*WHAT YOU ARE ASKED TO DO*
Would you write out all the records again, exactly?

[Recorded data]
++++++++

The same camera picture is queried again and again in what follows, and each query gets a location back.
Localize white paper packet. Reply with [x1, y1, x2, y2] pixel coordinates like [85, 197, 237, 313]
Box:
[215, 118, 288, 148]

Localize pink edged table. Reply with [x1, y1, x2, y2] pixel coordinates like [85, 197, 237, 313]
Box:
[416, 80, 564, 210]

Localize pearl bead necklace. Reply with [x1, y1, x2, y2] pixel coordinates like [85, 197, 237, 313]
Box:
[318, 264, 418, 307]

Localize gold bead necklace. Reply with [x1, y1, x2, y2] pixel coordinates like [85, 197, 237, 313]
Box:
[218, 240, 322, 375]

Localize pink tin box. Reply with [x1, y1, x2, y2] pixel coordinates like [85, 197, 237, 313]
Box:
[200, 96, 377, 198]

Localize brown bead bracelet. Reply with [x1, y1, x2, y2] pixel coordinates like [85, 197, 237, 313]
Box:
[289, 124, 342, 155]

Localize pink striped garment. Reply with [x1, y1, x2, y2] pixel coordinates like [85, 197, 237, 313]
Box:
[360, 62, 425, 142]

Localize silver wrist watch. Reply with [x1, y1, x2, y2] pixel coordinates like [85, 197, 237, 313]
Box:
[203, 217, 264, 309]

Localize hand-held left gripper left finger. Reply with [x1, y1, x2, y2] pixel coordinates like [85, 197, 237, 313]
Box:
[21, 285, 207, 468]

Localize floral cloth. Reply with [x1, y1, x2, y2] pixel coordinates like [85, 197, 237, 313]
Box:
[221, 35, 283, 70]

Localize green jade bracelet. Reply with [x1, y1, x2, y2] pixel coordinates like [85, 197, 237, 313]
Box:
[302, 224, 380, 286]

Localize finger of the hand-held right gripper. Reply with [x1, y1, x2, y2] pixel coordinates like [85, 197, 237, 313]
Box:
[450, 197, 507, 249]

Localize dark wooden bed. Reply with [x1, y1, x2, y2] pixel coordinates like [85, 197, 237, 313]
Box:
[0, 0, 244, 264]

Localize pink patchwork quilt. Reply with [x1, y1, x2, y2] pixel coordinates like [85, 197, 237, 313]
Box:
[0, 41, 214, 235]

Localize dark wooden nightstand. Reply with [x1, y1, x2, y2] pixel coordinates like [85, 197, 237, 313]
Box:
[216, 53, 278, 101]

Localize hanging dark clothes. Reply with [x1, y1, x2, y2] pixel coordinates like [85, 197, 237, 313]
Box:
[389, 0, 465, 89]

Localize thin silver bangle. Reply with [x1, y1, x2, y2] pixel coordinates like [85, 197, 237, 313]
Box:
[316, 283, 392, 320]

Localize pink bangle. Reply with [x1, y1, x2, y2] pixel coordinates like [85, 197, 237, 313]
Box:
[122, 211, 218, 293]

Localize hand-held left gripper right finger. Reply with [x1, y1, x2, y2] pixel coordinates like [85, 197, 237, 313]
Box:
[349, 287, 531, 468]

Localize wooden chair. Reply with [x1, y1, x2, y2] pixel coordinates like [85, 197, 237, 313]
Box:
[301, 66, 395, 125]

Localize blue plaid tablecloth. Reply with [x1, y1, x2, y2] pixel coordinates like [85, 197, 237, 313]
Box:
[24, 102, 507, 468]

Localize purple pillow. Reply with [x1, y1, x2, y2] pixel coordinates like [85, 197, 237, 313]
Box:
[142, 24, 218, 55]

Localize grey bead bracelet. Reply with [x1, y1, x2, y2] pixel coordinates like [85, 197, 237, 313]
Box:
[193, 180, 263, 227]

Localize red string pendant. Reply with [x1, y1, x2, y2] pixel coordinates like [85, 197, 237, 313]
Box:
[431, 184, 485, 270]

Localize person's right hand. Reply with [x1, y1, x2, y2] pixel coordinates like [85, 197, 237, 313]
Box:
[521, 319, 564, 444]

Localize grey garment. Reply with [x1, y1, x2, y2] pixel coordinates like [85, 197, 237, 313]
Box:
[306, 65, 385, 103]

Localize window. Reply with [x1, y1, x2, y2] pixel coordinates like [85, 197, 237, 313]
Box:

++++++++

*ANSWER SPACE*
The same camera picture is queried again and again in what follows, and each query gets a location back.
Localize white paper packet. Reply with [x1, y1, x2, y2] pixel coordinates like [85, 197, 237, 313]
Box:
[215, 118, 288, 148]

Localize pink edged table. Reply with [x1, y1, x2, y2] pixel coordinates like [85, 197, 237, 313]
Box:
[416, 80, 564, 210]

Localize pearl bead necklace. Reply with [x1, y1, x2, y2] pixel coordinates like [85, 197, 237, 313]
Box:
[318, 264, 418, 307]

Localize gold bead necklace. Reply with [x1, y1, x2, y2] pixel coordinates like [85, 197, 237, 313]
Box:
[218, 240, 322, 375]

Localize pink tin box. Reply with [x1, y1, x2, y2] pixel coordinates like [85, 197, 237, 313]
Box:
[200, 96, 377, 198]

Localize brown bead bracelet. Reply with [x1, y1, x2, y2] pixel coordinates like [85, 197, 237, 313]
Box:
[289, 124, 342, 155]

Localize pink striped garment. Reply with [x1, y1, x2, y2] pixel coordinates like [85, 197, 237, 313]
Box:
[360, 62, 425, 142]

Localize silver wrist watch. Reply with [x1, y1, x2, y2] pixel coordinates like [85, 197, 237, 313]
Box:
[203, 217, 264, 309]

Localize hand-held left gripper left finger. Reply with [x1, y1, x2, y2] pixel coordinates like [85, 197, 237, 313]
Box:
[21, 285, 207, 468]

Localize floral cloth. Reply with [x1, y1, x2, y2] pixel coordinates like [85, 197, 237, 313]
Box:
[221, 35, 283, 70]

Localize green jade bracelet. Reply with [x1, y1, x2, y2] pixel coordinates like [85, 197, 237, 313]
Box:
[302, 224, 380, 286]

Localize finger of the hand-held right gripper. Reply with [x1, y1, x2, y2] pixel coordinates like [85, 197, 237, 313]
Box:
[450, 197, 507, 249]

Localize dark wooden bed. Reply with [x1, y1, x2, y2] pixel coordinates like [85, 197, 237, 313]
Box:
[0, 0, 244, 264]

Localize pink patchwork quilt. Reply with [x1, y1, x2, y2] pixel coordinates like [85, 197, 237, 313]
Box:
[0, 41, 214, 235]

Localize dark wooden nightstand. Reply with [x1, y1, x2, y2] pixel coordinates like [85, 197, 237, 313]
Box:
[216, 53, 278, 101]

Localize hanging dark clothes. Reply with [x1, y1, x2, y2] pixel coordinates like [85, 197, 237, 313]
Box:
[389, 0, 465, 89]

Localize thin silver bangle. Reply with [x1, y1, x2, y2] pixel coordinates like [85, 197, 237, 313]
Box:
[316, 283, 392, 320]

Localize pink bangle. Reply with [x1, y1, x2, y2] pixel coordinates like [85, 197, 237, 313]
Box:
[122, 211, 218, 293]

Localize hand-held left gripper right finger. Reply with [x1, y1, x2, y2] pixel coordinates like [85, 197, 237, 313]
Box:
[349, 287, 531, 468]

Localize wooden chair. Reply with [x1, y1, x2, y2] pixel coordinates like [85, 197, 237, 313]
Box:
[301, 66, 395, 125]

Localize blue plaid tablecloth. Reply with [x1, y1, x2, y2] pixel coordinates like [85, 197, 237, 313]
Box:
[24, 102, 507, 468]

Localize purple pillow. Reply with [x1, y1, x2, y2] pixel coordinates like [85, 197, 237, 313]
Box:
[142, 24, 218, 55]

Localize grey bead bracelet. Reply with [x1, y1, x2, y2] pixel coordinates like [85, 197, 237, 313]
Box:
[193, 180, 263, 227]

Localize red string pendant. Reply with [x1, y1, x2, y2] pixel coordinates like [85, 197, 237, 313]
Box:
[431, 184, 485, 270]

Localize person's right hand. Reply with [x1, y1, x2, y2] pixel coordinates like [85, 197, 237, 313]
Box:
[521, 319, 564, 444]

Localize grey garment. Reply with [x1, y1, x2, y2] pixel coordinates like [85, 197, 237, 313]
Box:
[306, 65, 385, 103]

Localize window. Reply with [x1, y1, x2, y2] pixel coordinates like [85, 197, 237, 313]
Box:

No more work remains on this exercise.